Are Energy Drinks Healthy for Teens?

As the world becomes more obsessed with living a healthy lifestyle why do we find the popularity of energy drinks on the rise? Teens, who are much more health conscious these days, are reaching for energy drinks without realizing the potential health risks. Most teens realize that a cup of coffee or a can of soda contains caffeine. However, the same kids do not realize the amount of caffeine in the energy drinks they are consuming.

Part of the problem is that the amount of caffeine varies greatly depending on the brand of energy drink consumed. A can of Hair of the Dog contains no caffeine while the more popular brands such as Rockstar, Monster, and Red Bull contain about 10 mg per ounce. This means if teens drink a 12 ounce can of Coke, they are consuming about 35 mg of caffeine. However, if they consume 12 ounces of Rockstar, they are ingesting 120 mg of caffeine. Worse yet, Rockstar’s Energy Shot contains 80 mg of caffeine per ounce. Even a 10 ounce bottle of Starbucks Frappucino contains 90 mg caffeine while Starbucks Double Shot contains twice as much.

Another problem with energy drinks is that teens use them as a way to give themselves a boost before or after playing sports. Since the energy drinks contain so much caffeine, they act as a diuretic instead of as a way to rehydrate the body. Additionally, some students want a boost to get them through long study sessions. While they may feel more energetic initially, the effects of the caffeine wears off and teens begin to feel drowsy. They feel the need to reach for another energy drink to feel more energetic. This puts teens in an unhealthy cycle of caffeine high and then crashing.

Even though caffeine is addictive, most people do not consider it a drug because it is not illegal. However, energy drinks are addictive. If a teen drinks an energy drink every day for several days in a row, the first day they skip their energy drink they can experience headaches, trouble concentrating and irritability which are signs of withdrawal. Parents look the other way as their teens consume energy drinks because they are not consuming illegal substances.

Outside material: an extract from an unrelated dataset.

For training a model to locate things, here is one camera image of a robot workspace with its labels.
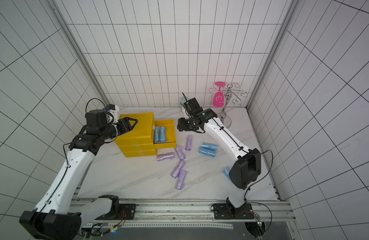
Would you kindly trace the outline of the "yellow drawer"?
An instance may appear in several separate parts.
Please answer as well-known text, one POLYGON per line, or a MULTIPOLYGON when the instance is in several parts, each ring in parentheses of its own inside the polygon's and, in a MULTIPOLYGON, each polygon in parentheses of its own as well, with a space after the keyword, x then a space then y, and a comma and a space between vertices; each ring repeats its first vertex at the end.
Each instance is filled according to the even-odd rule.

Teens have easy access to energy drinks. Initially there were just a few brands to choose from, but now there are hundreds of brands of energy drinks. They are sold everywhere including drug stores, gas station convenience stores, and grocery stores. They can buy an energy drink at the same store they are picking out their school supplies. If your teens are drinking energy drinks, make them aware of the amount of caffeine they may be consuming and the effects it could have on their health.